Draft Plan for FEScUE Seminar (last 4 weeks) and Summer – 3/17/08
Research Area: Changes in food web structure affect ecosystem function, but little is
known about what mediates this structure-function relationship. Using simulation
approaches, we propose investigating how spatially localized interactions constrain
resilient food web structure (i.e., structure that minimizes the impact of disturbance), and
hence control the structure-function relationship through two types of feedback. First,
correlations between the feeding preferences and movements of individual species link
food webs and the spatial distribution of organisms.

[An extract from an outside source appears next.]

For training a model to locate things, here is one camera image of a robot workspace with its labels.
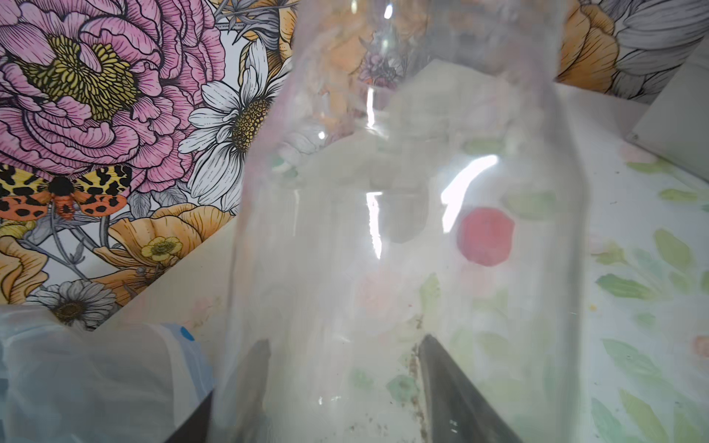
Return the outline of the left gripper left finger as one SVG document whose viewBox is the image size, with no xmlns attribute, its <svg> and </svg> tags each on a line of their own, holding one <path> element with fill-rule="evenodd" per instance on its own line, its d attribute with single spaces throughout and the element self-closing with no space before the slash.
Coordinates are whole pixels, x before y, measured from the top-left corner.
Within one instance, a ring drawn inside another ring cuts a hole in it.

The spatial distribution of organisms
may affect the outcome of disturbance to food webs and feed back on the structurefunction relationship. Second, individuals move nutrients around the landscape, thus
individual movement affects the degree of local control on nutrient recycling and the rate
and spatial distribution of resources. Through these two feedbacks, spatially localized
interactions can scale up to affect the level and spatial distribution of productivity at the
whole system scale. An optimum in food web resilience occurs independently at
intermediate levels of productivity (Moore et al. 1993) and with intermediate levels of
spatial aggregation (Webb and Levin 2005). These system properties are connected via
the underlying local interactions, suggesting that the level and distribution of productivity
in combination may determine underlying constraints on resilient food web structure.
We also propose to expand these ideas to include predator-prey interactions (Rosenzweig
1971) that are somewhat biologically similar to the microbe-detritus interactions
described above, but have been incorporated into models with fundamentally different
mathematical properties from those used to describe microbe-detritus interactions.
This research area is quite broad-based. We propose providing FEScUE students with
the basic biological background information and some basic simulation tools. FEScUE
students will then drive the specific research questions that will be addressed.
End-of-Semester Plan: During the last four weeks of the semester, students will read,
discuss, and rederive the results from Rosenzweig 1971 and Moore et al. 1993. They will
also see a presentation and discussion with C. Webb on the implications of spatial
patterns for disturbance propagation (Webb unpublished). We have asked Dale
Lockwood to facilitate the discussions of Rosenzweig 1971 and Moore et al. 1993 while
C. Webb is on maternity leave (Note: I do not yet have confirmation from Dale). C.
Webb and J. Moore will also meet with students to discuss the integration of this material
to form the research area described above.
Summer Plan: Towards the end of the formal seminar with D. Cooley, we hope there
will be some outlining of Poisson birth-death processes. The summer research plan will
begin by building on this information to help students develop generic tools for
simulation of ecological problems. The plan is for Don’s graduate student to help the
students develop code for the following two problems. First, students will learn to
implement a Poisson birth-death process and develop general code for doing so. Second,
students will learn to implement a spatial birth-death process and develop general code
for doing so. Finally, students will learn partial validation techniques for their
simulations such as comparing results for random movement processes in the spatial
implementations to the Poisson birth-death simulation and to ode models.
Long-range Plan: After students have generated general code for Poisson birth-death
processes and spatial simulations, they can modify the code to investigate specific
problems related to the research area that was introduced at the end-of-semester. We can
begin this research at whatever point in the summer they have completed the basic
simulation toolkit that they will need and continue into the school year.
References:
Moore, J.C., P.C. de Ruiter, and H.W. Hunt. 1993. Influence of productivity on the
stability of real and model ecosystems. Science 261: 906-908.
Rosenzweig, M. 1971. Paradox of enrichment: Destablization of exploitation
ecosystems in ecological time. Science 171: 385-387.
Webb, C.T. and S.A. Levin. 2005. Cross-system perspectives on the ecology and
evolution of resilience. In: Robust Design: A Repertoire of Biological, Ecological,
and Engineering Case Studies. E. Jen (Ed.). Oxford University Press. pp. 151-172.